## BRIEF
Every line of the material below should be output exactly as written, with the images skipped.

↓↓↓

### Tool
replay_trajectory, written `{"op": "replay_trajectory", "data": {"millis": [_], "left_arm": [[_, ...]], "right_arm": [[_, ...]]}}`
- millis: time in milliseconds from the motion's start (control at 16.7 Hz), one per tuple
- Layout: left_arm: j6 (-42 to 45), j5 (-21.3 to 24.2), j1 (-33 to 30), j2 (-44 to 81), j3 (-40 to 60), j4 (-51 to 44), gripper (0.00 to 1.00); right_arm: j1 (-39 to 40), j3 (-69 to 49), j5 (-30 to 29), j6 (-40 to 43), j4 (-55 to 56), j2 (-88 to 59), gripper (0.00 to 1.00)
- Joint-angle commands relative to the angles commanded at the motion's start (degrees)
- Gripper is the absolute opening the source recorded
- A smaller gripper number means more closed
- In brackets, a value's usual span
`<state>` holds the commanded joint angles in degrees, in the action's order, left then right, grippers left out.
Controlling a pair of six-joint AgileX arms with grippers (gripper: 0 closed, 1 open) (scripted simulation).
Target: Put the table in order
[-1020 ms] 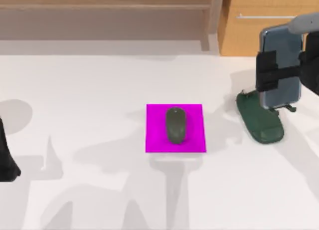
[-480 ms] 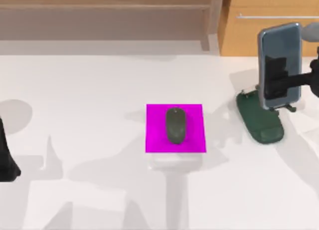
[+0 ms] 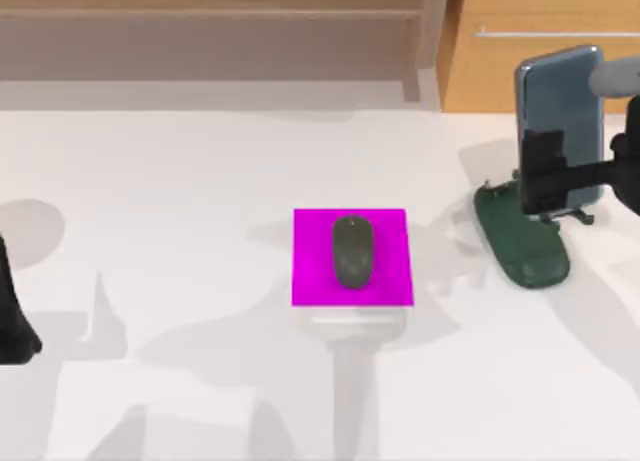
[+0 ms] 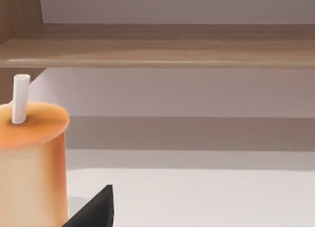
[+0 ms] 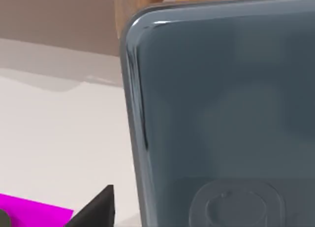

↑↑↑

## TASK RESPONSE
### Tool
replay_trajectory, written `{"op": "replay_trajectory", "data": {"millis": [_], "left_arm": [[_, ...]], "right_arm": [[_, ...]]}}`
- millis: time in milliseconds from the motion's start (control at 16.7 Hz), one per tuple
- Layout: left_arm: j6 (-42 to 45), j5 (-21.3 to 24.2), j1 (-33 to 30), j2 (-44 to 81), j3 (-40 to 60), j4 (-51 to 44), gripper (0.00 to 1.00); right_arm: j1 (-39 to 40), j3 (-69 to 49), j5 (-30 to 29), j6 (-40 to 43), j4 (-55 to 56), j2 (-88 to 59), gripper (0.00 to 1.00)
- Joint-angle commands relative to the angles commanded at the motion's start (degrees)
- Gripper is the absolute opening the source recorded
- A smaller gripper number means more closed
- In brackets, a value's usual span
`<state>` holds the commanded joint angles in degrees, in the action's order, left then right, grippers left out.
Controlling a pair of six-joint AgileX arms with grippers (gripper: 0 closed, 1 open) (scripted simulation).
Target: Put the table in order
[-1020 ms] 
[-480 ms] 
[+0 ms] 
[+0 ms] 
[+0 ms] 

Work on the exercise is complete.